WORK REQUIRED |
Below are the records; locate each line with the word "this" and copy it.

(Stored items)
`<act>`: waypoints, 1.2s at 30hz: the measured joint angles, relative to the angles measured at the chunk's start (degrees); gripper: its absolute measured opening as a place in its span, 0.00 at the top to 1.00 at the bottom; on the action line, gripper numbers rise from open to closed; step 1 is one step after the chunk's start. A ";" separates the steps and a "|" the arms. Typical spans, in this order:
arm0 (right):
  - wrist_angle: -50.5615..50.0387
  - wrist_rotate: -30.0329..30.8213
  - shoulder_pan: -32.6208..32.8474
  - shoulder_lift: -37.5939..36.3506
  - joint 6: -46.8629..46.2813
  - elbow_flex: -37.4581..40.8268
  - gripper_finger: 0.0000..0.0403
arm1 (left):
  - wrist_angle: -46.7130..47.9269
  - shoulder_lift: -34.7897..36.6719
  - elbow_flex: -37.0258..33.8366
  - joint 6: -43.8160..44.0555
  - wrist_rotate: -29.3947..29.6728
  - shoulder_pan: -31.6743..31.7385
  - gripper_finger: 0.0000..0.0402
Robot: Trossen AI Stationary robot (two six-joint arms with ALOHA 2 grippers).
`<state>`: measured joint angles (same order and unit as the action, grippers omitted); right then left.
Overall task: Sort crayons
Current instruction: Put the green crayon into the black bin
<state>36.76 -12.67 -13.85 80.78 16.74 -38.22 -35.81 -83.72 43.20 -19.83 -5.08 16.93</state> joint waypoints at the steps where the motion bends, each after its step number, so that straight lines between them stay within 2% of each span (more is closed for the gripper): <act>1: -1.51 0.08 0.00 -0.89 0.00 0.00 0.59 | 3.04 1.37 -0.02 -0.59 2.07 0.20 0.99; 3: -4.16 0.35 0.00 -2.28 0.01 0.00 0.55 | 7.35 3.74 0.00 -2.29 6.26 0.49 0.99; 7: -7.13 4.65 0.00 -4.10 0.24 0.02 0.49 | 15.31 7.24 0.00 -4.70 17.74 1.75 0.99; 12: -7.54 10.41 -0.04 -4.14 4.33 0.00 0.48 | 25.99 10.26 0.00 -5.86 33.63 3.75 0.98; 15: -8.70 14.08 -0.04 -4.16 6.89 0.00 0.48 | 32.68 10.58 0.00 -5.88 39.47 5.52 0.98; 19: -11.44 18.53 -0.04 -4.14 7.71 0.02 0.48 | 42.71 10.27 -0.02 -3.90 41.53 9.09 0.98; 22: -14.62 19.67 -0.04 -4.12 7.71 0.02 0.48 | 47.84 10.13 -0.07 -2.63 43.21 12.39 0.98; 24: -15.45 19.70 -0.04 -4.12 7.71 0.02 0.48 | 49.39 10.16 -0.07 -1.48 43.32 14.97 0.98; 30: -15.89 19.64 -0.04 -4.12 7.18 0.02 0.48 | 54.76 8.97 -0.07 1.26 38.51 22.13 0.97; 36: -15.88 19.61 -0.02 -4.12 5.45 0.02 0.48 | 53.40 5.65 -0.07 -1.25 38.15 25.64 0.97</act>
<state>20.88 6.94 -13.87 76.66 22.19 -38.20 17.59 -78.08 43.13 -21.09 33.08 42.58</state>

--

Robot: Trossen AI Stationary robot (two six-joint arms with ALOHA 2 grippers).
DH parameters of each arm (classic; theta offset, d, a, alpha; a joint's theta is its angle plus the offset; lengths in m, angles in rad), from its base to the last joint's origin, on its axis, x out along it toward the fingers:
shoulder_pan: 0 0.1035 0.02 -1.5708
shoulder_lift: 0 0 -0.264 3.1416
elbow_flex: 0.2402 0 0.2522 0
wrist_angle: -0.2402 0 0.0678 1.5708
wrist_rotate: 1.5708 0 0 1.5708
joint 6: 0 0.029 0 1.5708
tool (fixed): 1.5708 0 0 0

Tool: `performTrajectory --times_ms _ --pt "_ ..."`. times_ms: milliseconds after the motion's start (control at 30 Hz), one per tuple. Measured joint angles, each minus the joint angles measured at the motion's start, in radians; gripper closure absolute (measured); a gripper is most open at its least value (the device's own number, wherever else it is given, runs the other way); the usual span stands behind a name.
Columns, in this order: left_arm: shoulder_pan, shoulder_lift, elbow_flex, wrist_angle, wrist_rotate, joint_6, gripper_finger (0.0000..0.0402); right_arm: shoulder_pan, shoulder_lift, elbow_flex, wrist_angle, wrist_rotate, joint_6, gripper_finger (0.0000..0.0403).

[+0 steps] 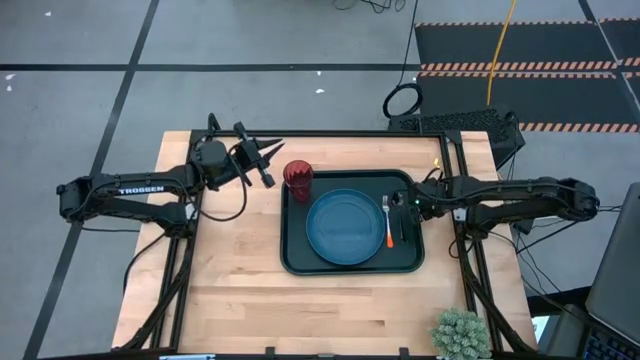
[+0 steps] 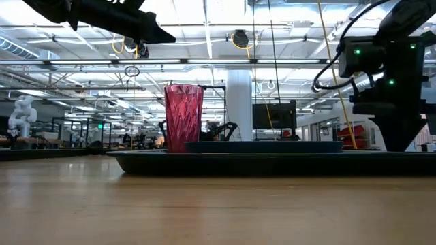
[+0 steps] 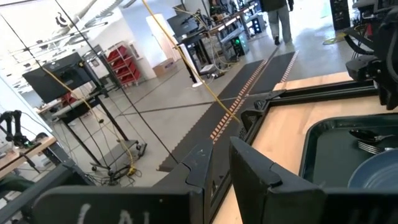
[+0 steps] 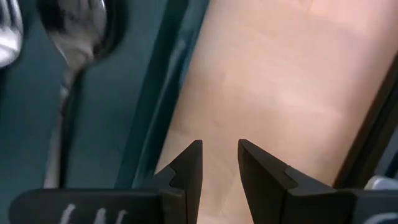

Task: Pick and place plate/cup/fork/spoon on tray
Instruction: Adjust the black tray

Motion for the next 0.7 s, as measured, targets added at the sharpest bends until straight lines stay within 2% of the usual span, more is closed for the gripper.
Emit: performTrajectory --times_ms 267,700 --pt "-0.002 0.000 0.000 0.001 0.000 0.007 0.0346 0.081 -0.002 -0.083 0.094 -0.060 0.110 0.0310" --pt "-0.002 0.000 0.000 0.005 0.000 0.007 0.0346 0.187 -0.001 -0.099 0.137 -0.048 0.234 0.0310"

ANSWER SPACE |
`<act>`: waypoints, 1.2s at 30hz: the measured joint angles, relative to the angles measured at the chunk's start (degrees); gripper: its absolute measured opening as a place in its span, 0.00 at the top to 1.00 at the bottom; on the action line, gripper numbers rise from open to closed; step 1 is one step after the chunk's start. A ";" separates the steps and a "|" the arms. Typical spans, in this order:
Columns, in this order: left_arm: shoulder_pan, shoulder_lift, elbow_flex, wrist_angle, wrist_rotate, joint_6, gripper_finger (0.0000..0.0402); right_arm: shoulder_pan, shoulder_lift, elbow_flex, wrist_angle, wrist_rotate, joint_6, gripper_finger (0.0000..0.0403).

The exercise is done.